If that isn't cruel enough, in a world perfectly suited to live life unnoticed, we were born yearning for just the opposite. We emerge from the womb screaming for our mother's attention, and don't let up until our obituaries take one last stab at leaving a mark on this world, if only for the slightest chance someone will remember us.
The real problem with this yearning comes when our desire to be accounted for starts competing with the desires others have for the same. We are all lured to believing at one point or another, and we often go there quite willingly, that recognition and belonging comes in the form of the biggest house, car, or 401K. We stand at the edge of the grocery checkout lane, mesmerized by the fame and fortune slapped half naked across the front of People magazine, or eloquently listed up and down the Billboard Top Twenty. When we buy into this competitive and envious version of recognition, we've entered a competition that never ends. One we'll never win, a reality we find opportunity to discourage ourselves with each and every day.
As dads, we have the opportunity to help our kids steer clear of this race to nowhere. Our kids come into this world unarmed with bulging at the seams bank accounts or world renown talents. They can't buy our recognition or ask us to score their routines. All they have to offer is the heart of a child - humanity in its simplest form. Dads, how we choose to notice that heart, and how often - that will largely influence what it becomes and where our children ultimately seek their recognition.
This need for recognition. This desire to be noticed. It really boils down to the smallest denominator of this human race - one simple human being among seven seas of them - feeling like they're living a life of value in a world presumably overflowing with it. Early on, as children, that value comes solely from being noticed by our parents or those closest to us. When we took our first steps, our parents clapped and made unapologetic fools of themselves - and we smiled. When we told the lady at the counter thank you for a piece of candy, our parents gave us a light but approving pat on the back - and we smiled. When we floundered about in the swimming pool like a rapidly deflating beach ball, yet somehow believing we were unveiling aquatic pageantry, our parents divorced all credibility and gave us a big thumbs up. And we smiled. (Read: More Than Love Our Children Want Noticed)
Not all children get noticed, though. Some of their first steps are to places of sadly familiar silence. Some of them wouldn't dream of looking up long enough to say thank you. And some are always the first in the pool of splashing children to realize no one is watching.

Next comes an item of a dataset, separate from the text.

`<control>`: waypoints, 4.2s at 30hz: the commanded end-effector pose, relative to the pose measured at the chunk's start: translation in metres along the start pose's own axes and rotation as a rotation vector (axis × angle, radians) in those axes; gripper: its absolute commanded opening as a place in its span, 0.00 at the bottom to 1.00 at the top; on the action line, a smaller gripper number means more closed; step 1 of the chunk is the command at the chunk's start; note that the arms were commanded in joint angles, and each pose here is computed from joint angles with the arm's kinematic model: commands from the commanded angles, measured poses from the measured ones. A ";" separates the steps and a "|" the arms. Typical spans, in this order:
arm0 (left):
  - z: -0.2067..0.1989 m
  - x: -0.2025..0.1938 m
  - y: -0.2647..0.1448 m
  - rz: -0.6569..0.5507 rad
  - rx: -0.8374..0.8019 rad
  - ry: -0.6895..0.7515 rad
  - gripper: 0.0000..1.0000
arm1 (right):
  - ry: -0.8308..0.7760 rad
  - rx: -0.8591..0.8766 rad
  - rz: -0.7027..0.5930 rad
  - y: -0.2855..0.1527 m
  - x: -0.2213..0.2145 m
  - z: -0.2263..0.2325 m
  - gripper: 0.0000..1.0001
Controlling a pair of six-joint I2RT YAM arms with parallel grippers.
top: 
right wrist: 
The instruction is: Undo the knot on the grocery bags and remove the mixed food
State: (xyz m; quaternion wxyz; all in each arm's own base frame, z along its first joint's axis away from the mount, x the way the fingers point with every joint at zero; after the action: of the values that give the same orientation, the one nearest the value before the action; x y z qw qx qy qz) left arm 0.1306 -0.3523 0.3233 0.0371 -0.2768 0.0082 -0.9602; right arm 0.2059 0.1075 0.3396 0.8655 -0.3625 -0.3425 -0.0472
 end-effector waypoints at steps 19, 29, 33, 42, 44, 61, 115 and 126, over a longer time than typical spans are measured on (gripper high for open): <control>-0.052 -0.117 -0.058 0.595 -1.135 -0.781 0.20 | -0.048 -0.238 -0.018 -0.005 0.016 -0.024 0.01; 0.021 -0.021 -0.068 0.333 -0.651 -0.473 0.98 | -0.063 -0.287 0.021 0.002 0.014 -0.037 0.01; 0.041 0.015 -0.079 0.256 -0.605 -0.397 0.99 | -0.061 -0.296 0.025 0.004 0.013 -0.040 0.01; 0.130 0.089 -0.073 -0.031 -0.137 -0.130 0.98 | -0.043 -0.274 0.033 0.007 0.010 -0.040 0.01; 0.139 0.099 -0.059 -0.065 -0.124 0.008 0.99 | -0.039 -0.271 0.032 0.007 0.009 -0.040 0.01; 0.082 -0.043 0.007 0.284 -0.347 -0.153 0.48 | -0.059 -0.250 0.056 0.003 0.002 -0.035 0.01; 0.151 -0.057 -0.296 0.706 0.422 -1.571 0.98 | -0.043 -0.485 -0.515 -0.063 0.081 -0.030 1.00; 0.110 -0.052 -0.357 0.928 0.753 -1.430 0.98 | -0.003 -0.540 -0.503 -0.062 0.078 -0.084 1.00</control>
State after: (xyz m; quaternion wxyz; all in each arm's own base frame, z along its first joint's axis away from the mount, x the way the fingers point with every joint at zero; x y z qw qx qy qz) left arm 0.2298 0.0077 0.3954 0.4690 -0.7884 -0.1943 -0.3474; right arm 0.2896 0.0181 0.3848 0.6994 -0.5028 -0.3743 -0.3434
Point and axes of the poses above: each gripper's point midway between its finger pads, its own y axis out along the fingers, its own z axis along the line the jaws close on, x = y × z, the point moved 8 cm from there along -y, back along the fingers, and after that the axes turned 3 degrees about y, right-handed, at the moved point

That no one is ever going to watch.
That's a sad reality to face - no one is ever going to watch. Few face it without a fight. If nobler behaviors and decisions won't find us recognition, some affirmation that our lives have value, we'll often pursue it through less respectable means. Doing drugs, joining a gang, promiscuous sex, constantly picking the next fight - I don't think any of us would suggest these things add value to a life. But for many, they provide an opportunity to get noticed. For those of us who've always had people notice what we contribute to their lives - and to the world in general - these seem like highly irrational steps to take. To those who've felt less visible than a ghost in their own homes, through the neglectful eyes of their own parents, these steps seem like a sensible path to becoming valued.
Dads, nothing will send a child searching for value in all the wrong places faster than the realization their own father is never going to notice them. From the moment a child is old enough to realize they should be worth something, which comes along about the same time they begin staring at you to see if you'll stare back, they begin looking to you for affirmation their life has meaning.
Here's the beautiful thing dads. Especially when our kids are young. They flood us with opportunities to notice them.
So please, notice them.
Notice their corny jokes with a laugh, even if it's a fake one.
Notice their messy hair as they head off to school; tell them you used to sport the same style way back when you had hair. You're surprised it's still in today.
Notice how they kiss their mom goodnight. Tell them there are some things in life you should do forever.
Notice when they win. A high five should work.
Notice when they lose. Tell them the life lessons in losing are far more valuable than the ones that come along with winning. Ignore the blank stare you get in return.
Notice the things they do better than you. Please - let them do things better than you.
Notice they are your children. Acknowledge it's true - there are a couple of billion other kids in the world, but God gave you just the right ones.
Remind them of that every day. And take time to notice all the reasons you're sure it's true.